ASSIGNMENT = Search the records for the word "target" and copy each line in which it appears.

[Data extracted from a collection]
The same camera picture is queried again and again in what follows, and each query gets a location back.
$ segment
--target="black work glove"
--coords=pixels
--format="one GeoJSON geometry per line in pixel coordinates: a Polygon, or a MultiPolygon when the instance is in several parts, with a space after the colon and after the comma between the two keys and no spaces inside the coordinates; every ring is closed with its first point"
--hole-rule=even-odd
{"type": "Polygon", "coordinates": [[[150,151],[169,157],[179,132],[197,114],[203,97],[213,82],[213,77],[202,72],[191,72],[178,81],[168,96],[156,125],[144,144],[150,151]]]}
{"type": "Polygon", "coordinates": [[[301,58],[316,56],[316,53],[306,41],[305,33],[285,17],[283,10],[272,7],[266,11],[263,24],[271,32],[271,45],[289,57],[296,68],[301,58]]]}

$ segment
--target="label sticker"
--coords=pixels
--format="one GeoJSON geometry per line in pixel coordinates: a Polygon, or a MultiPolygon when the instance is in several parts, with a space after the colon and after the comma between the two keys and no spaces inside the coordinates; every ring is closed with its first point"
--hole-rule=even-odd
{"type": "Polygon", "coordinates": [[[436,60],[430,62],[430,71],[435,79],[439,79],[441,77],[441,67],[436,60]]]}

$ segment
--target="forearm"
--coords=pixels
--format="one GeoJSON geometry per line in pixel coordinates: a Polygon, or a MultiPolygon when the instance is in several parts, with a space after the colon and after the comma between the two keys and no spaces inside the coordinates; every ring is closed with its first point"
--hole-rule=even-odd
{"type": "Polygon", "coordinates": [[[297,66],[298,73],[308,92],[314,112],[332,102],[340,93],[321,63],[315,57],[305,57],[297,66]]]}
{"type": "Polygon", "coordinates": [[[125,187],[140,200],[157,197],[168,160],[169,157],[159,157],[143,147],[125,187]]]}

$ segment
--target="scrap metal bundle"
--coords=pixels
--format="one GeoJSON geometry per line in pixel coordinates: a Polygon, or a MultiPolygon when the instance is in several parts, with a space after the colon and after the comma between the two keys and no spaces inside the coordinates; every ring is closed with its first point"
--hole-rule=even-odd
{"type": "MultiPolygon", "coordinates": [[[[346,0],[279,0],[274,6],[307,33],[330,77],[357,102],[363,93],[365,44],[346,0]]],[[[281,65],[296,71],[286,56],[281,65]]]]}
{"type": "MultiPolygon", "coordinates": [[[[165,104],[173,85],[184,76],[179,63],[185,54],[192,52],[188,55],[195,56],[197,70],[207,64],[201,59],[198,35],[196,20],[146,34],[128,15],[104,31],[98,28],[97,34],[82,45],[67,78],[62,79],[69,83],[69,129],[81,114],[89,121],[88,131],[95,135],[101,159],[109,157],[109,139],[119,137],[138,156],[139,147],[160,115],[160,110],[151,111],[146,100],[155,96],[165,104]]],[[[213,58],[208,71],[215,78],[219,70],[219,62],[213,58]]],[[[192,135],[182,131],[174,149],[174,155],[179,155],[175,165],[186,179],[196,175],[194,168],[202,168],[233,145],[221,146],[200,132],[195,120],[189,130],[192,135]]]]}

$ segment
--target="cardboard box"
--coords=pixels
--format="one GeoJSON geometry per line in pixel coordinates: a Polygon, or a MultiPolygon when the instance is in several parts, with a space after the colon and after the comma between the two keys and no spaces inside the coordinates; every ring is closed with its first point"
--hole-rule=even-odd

EXERCISE RESULT =
--target="black work glove"
--target="label sticker"
--target="forearm"
--target="scrap metal bundle"
--target="cardboard box"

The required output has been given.